= Your objective =
Scan the entries below. Report each line where the string "gripper" occurs.

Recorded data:
*** Block opens ***
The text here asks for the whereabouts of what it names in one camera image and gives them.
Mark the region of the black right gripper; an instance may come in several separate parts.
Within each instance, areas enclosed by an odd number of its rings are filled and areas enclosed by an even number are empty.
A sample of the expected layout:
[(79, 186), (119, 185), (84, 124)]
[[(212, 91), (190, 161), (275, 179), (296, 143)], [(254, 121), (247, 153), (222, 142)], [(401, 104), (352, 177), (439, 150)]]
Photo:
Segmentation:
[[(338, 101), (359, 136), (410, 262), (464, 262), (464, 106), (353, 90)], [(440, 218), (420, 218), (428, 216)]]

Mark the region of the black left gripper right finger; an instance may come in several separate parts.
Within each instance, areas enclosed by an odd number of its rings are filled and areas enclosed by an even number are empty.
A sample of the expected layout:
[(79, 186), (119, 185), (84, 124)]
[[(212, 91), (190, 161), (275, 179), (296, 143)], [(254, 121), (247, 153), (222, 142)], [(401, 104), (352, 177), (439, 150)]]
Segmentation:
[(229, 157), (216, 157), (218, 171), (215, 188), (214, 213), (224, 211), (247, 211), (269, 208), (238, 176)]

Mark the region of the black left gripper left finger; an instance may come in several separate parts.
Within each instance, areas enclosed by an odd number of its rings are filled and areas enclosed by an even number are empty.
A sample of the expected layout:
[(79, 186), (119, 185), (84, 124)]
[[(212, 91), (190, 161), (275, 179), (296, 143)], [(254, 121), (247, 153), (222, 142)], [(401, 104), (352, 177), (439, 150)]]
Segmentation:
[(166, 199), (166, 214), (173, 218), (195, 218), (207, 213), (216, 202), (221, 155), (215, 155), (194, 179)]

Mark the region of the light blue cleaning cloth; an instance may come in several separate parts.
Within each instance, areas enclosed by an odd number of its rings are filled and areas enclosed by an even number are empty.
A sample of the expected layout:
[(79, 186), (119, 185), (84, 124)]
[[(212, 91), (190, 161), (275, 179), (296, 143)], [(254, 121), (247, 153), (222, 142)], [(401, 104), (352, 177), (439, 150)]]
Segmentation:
*** Block closes ***
= Task output =
Mark the region of the black right gripper; an instance may come in several separate parts.
Mark the region of the black left gripper right finger; an instance may come in several separate parts.
Mark the region of the black left gripper left finger; an instance may come in several separate parts.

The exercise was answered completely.